I started a thread on numpy-discussion, and it's gotten a bit of attention. :) I'm not sure what causes this right now, still have some things to try out. See the thread for details:

http://mail.scipy.org/pipermail/numpy-discussion/2009-August/044274.html

The main thing is that my float32 cosine wasn't so fast after all -- NumPy is just really slow, at least on some installations (including mine). Some other users weren't able to reproduce the slowness.

I've implemented a few different ufuncs now, so figure it's worth summarizing them and the types they work over:

add: int{8,16,32,64}, float{32,64}
multiply: int{8,16,32,64}, float{32,64}
cosine (faster less accurate version): {float32,64}
cosine (using x87, slower but accurate): {float32, 64}
maximum: int{32,64}, float{32,64}

All of these written using the framework I've developed, of course. As I ran my test code for writing this post, I found that the x86-based cosine is segfaulting at 4 threads/cores. It wasn't doing this earlier.. will have to investigate.

Maximum was fun to do, particularly for int32. I spent time iterating on the code, and came up with something pretty creative. I use SSE compare instructions to create a sort of selection mask to use with bit-wise operations to choose the maximum values without a branch. All SIMD, too. Unfortunately I don't have the instructions to do this for int64 (no quadword compares), but I can/will do the same thing for int8/int16. SSE has a specific instruction for selecting the maximum values from two vectors, so I just used that there. Very easy to take advantage of the hardware. :)

Future work: I'm planning on doing a couple more ufuncs, particularly one logical comparison and one bitwise (AND, OR) operation.
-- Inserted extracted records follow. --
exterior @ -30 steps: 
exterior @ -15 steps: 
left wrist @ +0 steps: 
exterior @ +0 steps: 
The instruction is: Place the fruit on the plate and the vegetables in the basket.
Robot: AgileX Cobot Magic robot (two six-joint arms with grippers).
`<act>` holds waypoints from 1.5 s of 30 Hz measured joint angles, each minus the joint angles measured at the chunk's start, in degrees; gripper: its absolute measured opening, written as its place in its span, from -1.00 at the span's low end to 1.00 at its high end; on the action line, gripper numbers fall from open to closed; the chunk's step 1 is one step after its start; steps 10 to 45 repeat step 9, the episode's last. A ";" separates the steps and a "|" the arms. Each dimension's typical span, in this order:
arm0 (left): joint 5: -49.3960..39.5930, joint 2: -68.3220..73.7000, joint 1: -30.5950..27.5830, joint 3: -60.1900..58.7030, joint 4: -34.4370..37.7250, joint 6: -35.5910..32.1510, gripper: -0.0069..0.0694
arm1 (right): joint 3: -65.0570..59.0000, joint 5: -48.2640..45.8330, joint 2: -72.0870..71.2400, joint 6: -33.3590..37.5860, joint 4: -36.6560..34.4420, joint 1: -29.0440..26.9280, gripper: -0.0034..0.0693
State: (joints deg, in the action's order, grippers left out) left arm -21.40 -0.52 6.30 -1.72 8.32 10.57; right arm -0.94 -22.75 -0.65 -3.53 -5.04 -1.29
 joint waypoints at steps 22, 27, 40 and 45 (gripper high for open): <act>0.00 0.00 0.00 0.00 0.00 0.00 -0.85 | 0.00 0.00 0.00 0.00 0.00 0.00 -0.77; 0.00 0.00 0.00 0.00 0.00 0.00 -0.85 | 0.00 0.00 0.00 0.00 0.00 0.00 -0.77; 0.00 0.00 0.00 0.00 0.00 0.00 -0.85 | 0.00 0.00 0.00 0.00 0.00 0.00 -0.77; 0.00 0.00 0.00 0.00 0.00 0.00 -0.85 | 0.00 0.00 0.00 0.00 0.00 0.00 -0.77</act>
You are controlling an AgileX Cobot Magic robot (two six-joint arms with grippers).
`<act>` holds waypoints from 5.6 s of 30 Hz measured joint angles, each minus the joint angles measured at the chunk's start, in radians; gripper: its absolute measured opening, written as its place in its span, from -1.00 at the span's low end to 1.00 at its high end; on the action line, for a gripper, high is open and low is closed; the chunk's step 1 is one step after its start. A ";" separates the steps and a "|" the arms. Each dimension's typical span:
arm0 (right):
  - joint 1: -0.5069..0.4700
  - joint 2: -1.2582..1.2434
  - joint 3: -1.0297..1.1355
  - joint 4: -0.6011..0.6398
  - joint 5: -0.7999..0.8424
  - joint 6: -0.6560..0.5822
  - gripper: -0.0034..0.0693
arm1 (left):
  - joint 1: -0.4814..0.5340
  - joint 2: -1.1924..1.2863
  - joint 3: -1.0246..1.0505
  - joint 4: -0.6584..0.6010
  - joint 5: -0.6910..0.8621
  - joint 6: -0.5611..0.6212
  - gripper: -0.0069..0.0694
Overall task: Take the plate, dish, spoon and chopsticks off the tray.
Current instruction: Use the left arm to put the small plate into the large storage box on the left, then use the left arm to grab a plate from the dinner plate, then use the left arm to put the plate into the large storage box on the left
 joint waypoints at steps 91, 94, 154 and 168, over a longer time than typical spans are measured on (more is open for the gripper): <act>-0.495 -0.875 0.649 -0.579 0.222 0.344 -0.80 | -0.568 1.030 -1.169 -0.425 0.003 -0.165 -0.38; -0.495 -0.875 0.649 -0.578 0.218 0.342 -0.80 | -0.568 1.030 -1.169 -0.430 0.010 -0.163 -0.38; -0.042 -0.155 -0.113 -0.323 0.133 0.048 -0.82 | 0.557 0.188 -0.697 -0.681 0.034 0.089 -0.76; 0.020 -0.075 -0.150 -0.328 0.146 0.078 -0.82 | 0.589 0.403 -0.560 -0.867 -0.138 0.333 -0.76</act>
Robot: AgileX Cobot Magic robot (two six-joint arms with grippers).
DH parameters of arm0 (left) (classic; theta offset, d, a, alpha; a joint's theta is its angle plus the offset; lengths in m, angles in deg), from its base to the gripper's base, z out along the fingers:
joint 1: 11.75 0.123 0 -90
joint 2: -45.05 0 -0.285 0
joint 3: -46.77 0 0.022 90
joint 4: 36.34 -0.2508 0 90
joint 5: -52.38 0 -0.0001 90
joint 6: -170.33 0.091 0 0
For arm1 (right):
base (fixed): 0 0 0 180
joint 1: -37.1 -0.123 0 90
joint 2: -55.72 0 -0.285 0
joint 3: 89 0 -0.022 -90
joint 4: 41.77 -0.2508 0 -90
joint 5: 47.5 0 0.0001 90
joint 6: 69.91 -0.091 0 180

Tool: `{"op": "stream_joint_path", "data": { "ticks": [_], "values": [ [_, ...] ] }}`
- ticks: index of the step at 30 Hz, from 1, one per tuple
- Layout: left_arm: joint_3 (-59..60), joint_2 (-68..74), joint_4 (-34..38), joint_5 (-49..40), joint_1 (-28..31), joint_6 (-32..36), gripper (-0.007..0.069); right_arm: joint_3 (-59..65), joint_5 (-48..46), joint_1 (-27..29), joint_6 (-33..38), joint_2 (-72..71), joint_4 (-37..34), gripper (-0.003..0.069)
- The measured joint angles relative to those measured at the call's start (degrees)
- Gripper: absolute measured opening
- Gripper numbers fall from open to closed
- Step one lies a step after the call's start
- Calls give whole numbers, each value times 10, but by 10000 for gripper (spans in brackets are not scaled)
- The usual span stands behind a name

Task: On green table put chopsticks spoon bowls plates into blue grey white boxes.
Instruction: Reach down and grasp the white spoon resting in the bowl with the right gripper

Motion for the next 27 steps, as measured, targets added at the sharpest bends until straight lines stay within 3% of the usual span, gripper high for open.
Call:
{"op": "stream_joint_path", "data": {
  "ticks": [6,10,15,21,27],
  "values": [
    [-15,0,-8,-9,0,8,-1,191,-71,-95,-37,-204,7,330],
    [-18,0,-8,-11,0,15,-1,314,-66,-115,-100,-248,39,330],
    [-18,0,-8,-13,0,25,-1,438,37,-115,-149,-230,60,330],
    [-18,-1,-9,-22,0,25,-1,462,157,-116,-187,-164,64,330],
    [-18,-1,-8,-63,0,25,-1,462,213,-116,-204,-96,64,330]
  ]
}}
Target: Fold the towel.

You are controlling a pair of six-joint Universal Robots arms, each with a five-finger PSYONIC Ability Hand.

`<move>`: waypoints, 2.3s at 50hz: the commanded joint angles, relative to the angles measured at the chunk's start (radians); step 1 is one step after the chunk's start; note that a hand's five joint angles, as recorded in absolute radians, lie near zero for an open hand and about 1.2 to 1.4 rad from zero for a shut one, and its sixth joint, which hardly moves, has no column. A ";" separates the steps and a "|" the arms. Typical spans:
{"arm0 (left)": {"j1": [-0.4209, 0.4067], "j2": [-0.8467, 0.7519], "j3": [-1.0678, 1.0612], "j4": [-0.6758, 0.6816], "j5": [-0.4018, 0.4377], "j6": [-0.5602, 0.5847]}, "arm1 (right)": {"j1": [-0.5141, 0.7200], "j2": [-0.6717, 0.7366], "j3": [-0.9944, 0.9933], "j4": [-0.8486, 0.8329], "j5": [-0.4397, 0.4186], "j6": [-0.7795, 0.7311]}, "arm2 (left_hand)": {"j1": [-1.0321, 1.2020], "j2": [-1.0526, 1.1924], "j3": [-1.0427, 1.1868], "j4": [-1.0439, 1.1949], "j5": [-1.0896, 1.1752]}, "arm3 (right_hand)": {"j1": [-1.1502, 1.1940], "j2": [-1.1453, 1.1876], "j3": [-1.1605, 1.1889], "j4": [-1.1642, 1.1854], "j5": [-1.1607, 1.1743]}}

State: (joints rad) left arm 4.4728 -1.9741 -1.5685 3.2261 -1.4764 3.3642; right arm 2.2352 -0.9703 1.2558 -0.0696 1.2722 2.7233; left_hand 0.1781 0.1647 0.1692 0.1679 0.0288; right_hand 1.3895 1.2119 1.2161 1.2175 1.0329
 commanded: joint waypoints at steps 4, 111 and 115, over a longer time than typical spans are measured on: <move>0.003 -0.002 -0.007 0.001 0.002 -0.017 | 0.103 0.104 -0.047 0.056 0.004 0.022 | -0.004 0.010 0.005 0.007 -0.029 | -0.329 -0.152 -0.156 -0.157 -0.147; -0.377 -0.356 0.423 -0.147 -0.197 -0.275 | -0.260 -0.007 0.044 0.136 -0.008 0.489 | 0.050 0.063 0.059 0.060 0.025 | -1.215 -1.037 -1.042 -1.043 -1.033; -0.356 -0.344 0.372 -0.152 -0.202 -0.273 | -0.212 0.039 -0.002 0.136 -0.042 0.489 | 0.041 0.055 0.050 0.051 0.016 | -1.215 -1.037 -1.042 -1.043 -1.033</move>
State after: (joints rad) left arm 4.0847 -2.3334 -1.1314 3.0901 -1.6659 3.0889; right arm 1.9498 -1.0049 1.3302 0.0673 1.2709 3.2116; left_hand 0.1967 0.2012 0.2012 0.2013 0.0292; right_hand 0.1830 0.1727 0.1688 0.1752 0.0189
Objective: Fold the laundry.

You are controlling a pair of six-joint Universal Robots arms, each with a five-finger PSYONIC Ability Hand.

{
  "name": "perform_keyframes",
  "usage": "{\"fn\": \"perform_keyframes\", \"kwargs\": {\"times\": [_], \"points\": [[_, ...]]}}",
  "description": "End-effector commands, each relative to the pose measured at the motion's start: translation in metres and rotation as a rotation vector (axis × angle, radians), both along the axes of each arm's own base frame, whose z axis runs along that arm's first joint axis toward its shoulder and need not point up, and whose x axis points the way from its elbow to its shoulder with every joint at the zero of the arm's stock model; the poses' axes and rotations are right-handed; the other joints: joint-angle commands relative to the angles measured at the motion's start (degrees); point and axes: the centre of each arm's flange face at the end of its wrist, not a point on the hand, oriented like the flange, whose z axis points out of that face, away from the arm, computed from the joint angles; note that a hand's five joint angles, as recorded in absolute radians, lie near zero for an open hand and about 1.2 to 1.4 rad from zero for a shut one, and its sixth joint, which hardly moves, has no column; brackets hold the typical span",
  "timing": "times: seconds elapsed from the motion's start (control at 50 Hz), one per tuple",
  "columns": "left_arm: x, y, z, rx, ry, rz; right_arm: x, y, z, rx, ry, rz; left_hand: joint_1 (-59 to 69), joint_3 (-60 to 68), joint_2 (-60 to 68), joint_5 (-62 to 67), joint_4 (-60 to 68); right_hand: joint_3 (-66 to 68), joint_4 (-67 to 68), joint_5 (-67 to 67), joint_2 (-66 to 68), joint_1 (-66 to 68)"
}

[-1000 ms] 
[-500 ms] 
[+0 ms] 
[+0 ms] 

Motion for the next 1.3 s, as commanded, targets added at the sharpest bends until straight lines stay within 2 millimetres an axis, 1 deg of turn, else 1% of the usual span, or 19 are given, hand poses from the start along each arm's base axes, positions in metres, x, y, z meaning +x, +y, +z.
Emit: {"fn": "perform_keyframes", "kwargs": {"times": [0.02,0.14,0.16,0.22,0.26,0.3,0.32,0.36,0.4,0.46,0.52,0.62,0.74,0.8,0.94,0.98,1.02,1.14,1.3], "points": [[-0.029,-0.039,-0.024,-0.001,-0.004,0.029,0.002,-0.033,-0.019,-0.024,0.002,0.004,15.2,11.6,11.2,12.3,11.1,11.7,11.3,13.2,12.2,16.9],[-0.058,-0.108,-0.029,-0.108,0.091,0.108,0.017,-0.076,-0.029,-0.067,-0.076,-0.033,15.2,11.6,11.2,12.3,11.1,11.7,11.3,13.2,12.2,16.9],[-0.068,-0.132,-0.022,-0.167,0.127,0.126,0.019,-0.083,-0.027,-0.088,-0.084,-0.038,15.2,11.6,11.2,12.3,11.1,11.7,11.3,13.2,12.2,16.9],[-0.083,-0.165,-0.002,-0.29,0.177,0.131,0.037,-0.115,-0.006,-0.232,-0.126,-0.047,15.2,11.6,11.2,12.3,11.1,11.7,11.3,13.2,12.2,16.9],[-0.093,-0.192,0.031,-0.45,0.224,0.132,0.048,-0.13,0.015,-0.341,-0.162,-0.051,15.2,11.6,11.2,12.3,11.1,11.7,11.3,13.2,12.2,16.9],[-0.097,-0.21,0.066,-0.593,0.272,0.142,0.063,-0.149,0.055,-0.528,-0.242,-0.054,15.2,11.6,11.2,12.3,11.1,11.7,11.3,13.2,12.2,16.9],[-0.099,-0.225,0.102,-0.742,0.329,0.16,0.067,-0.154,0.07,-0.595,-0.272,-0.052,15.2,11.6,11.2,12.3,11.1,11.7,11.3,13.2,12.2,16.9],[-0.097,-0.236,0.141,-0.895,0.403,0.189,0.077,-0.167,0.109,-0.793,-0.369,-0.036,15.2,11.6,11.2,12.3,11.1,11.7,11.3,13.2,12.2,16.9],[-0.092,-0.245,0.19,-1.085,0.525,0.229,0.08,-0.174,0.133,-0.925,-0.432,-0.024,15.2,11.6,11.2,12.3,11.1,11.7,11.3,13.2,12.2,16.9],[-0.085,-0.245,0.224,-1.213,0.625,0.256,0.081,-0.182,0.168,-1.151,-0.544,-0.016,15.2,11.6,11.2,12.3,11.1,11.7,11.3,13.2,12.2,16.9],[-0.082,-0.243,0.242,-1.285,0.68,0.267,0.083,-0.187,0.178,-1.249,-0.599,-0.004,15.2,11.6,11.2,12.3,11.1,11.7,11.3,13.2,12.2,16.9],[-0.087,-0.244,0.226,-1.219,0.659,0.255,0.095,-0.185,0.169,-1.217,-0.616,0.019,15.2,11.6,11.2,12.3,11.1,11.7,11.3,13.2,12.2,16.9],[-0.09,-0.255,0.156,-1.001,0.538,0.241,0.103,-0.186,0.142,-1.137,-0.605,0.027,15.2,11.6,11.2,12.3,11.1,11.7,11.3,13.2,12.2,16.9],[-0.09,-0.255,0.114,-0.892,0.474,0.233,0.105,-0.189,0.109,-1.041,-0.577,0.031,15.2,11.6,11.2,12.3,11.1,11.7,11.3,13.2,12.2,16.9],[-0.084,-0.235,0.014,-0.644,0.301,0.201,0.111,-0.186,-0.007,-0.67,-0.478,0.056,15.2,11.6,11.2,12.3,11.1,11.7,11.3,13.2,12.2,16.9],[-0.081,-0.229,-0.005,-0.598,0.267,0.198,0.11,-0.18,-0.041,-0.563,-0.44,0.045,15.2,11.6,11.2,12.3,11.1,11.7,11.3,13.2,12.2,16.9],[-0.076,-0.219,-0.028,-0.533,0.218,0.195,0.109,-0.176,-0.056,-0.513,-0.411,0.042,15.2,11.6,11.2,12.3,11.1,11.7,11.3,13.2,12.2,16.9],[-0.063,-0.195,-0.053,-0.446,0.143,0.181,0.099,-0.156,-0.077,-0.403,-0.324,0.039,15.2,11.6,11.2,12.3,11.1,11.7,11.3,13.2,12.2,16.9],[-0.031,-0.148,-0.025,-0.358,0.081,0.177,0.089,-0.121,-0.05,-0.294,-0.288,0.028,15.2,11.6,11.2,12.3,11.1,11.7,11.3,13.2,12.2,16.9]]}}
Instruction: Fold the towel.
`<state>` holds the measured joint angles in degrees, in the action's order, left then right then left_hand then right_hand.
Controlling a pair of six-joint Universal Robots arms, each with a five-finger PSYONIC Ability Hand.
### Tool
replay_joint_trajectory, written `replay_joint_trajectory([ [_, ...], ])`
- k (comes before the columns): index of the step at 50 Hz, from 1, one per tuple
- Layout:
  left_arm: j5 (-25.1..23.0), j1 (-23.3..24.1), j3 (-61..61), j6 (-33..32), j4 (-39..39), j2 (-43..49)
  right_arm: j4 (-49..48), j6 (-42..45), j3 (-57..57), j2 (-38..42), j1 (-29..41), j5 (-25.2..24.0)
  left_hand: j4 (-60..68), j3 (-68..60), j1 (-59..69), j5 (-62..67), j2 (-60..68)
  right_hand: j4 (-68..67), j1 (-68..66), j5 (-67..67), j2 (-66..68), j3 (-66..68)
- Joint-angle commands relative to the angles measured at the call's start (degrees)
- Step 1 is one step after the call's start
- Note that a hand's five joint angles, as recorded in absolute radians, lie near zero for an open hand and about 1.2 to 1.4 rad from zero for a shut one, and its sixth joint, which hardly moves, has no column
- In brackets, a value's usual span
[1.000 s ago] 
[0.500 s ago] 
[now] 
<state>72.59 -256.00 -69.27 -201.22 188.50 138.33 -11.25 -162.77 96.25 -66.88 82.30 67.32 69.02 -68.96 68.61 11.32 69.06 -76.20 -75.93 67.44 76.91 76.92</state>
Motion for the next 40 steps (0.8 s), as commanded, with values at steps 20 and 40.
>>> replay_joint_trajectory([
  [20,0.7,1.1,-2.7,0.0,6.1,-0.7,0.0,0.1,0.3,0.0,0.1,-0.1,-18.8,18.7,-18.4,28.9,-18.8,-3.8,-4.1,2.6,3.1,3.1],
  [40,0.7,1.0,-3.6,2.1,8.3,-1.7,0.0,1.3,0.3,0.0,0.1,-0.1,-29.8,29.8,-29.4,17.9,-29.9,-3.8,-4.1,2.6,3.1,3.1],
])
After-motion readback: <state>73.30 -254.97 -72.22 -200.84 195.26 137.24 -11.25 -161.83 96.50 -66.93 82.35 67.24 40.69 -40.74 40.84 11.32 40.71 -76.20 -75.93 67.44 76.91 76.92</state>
The idea is to build up a collection of different types of ufuncs to show that the framework works and can be used to develop more.

After that I'm going to look at using the framework to build more complex, custom ufuncs. Initially just something like fused multiply-add, and then maybe some entire algorithms (particle simulation?) in a single ufunc. The idea here being that we can use the framework to do any sort of computation, and use it to reduce memory traffic, leverage the CPU functionality, and go faster without much trouble.